I’ve read a good bit about the early days of Los Angeles, so there were parts of this book that had me wondering if I’d read this one before. Obviously, no. But there are just only so many ways of describing an event.
Krist tells LA’s story by focusing on three people who were important in shaping the development of old LA: William Mulholland, D.W. Griffith, and Aimee Semple McPherson. Mulholland was the engineer who found a (temporary) solution to Los Angeles’s lack of water: drain the Owens Valley of what they thought was ample water. It was him that allowed the green lawns and lush gardens that existed for decades, before water restrictions hit. D.W. Griffith was a director working during the birth of motion pictures, who made movies an art instead of hamminess - and also made one of the most racist movies ever, The Birth of a Nation. McPherson was an evangelist who moved from the mid-west to LA to found a church that is still going- and created a space for non-mainline religions in the city. All three shaped LA; all three ended up more or less in disgrace.

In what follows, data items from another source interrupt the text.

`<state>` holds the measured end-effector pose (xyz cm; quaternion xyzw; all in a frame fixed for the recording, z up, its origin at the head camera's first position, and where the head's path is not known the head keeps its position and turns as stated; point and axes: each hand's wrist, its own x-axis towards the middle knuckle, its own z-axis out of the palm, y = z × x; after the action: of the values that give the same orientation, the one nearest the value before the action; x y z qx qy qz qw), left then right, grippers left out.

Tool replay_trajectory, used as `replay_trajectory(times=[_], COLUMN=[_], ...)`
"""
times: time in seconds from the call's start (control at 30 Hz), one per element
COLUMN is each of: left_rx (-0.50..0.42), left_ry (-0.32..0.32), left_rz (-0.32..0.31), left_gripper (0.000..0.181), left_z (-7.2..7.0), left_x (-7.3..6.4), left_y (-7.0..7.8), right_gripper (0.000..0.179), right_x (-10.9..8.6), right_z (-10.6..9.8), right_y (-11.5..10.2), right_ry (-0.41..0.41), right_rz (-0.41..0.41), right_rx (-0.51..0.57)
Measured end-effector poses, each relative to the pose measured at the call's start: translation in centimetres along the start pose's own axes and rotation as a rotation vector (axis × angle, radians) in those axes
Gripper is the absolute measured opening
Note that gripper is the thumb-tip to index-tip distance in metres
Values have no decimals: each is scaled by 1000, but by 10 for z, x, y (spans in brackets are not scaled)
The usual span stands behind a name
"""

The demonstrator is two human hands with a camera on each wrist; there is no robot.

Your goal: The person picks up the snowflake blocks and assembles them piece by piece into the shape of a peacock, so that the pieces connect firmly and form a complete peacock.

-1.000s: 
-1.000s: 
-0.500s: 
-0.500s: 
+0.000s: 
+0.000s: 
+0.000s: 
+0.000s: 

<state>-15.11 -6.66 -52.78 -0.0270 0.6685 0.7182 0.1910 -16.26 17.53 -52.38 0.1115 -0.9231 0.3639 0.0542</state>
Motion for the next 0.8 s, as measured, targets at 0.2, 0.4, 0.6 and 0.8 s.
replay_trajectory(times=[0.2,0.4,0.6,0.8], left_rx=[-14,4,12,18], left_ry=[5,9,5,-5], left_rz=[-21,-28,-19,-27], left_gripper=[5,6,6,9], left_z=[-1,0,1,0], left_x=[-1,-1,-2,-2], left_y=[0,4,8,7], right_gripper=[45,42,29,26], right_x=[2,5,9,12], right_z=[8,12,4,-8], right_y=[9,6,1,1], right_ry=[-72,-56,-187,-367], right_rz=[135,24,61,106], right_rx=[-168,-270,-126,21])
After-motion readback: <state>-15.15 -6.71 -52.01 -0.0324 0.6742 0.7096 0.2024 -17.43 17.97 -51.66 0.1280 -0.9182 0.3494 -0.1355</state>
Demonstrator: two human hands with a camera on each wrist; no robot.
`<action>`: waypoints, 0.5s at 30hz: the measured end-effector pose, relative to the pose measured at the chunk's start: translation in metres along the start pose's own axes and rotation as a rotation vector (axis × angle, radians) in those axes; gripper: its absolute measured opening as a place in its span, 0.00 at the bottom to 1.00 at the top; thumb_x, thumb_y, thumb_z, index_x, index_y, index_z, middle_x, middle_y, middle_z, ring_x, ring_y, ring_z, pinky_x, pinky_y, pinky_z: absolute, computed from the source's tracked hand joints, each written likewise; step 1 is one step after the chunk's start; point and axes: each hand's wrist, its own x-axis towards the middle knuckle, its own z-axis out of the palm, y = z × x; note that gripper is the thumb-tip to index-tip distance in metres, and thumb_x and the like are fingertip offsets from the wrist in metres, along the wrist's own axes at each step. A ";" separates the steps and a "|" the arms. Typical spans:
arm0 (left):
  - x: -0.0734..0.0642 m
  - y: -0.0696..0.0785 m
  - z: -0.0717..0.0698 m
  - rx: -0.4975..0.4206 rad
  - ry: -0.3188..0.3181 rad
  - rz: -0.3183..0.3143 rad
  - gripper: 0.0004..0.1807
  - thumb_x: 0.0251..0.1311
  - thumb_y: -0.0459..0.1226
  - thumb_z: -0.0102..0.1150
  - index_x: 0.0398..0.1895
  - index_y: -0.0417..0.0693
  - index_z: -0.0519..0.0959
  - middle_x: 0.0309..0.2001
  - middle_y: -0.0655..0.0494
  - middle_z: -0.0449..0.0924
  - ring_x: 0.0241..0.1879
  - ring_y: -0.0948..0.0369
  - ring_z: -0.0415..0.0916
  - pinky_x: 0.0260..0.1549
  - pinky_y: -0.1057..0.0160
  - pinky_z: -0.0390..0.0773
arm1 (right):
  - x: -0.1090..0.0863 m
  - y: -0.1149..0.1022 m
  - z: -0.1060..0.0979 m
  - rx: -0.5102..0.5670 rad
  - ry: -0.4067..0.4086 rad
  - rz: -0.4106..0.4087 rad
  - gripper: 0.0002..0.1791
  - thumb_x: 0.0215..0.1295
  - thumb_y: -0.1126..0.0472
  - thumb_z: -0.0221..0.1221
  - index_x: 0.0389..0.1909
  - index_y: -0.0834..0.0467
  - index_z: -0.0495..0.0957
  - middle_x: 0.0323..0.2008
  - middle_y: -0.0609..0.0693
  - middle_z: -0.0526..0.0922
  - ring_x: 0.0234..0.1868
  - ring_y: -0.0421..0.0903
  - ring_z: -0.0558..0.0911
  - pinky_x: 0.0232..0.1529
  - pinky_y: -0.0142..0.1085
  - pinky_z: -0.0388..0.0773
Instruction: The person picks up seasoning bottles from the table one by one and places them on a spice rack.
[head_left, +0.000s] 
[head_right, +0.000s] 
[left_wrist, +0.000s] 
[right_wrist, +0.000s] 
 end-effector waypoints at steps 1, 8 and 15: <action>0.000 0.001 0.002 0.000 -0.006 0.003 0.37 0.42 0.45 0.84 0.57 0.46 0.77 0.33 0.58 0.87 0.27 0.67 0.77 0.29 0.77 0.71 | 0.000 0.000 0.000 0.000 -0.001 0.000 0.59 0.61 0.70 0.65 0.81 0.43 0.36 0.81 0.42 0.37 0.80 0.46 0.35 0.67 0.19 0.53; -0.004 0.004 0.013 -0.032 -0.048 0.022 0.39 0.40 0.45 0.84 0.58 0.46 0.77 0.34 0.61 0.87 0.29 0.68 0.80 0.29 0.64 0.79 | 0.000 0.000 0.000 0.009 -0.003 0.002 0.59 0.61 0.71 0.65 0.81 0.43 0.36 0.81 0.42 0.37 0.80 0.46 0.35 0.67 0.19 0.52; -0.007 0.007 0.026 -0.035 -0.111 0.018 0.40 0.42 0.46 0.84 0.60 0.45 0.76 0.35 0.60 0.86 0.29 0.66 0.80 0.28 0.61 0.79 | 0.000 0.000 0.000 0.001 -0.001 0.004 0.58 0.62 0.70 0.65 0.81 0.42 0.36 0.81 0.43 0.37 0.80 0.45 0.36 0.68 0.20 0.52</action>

What makes this book different from the other “Old LA” books I’ve read is the amount of detail Krist has put into it. He’s dug a lot deeper than most others. Even though I knew the stories of Mulholland and Griffith, their stories held my attention- especially the part about the St. Francis dam failure that killed 400 people- I had never heard of that event! The chapters alternate between the three main characters; they never weave together even though they all were working during the same era. Enjoyable to read and full of facts. Four stars.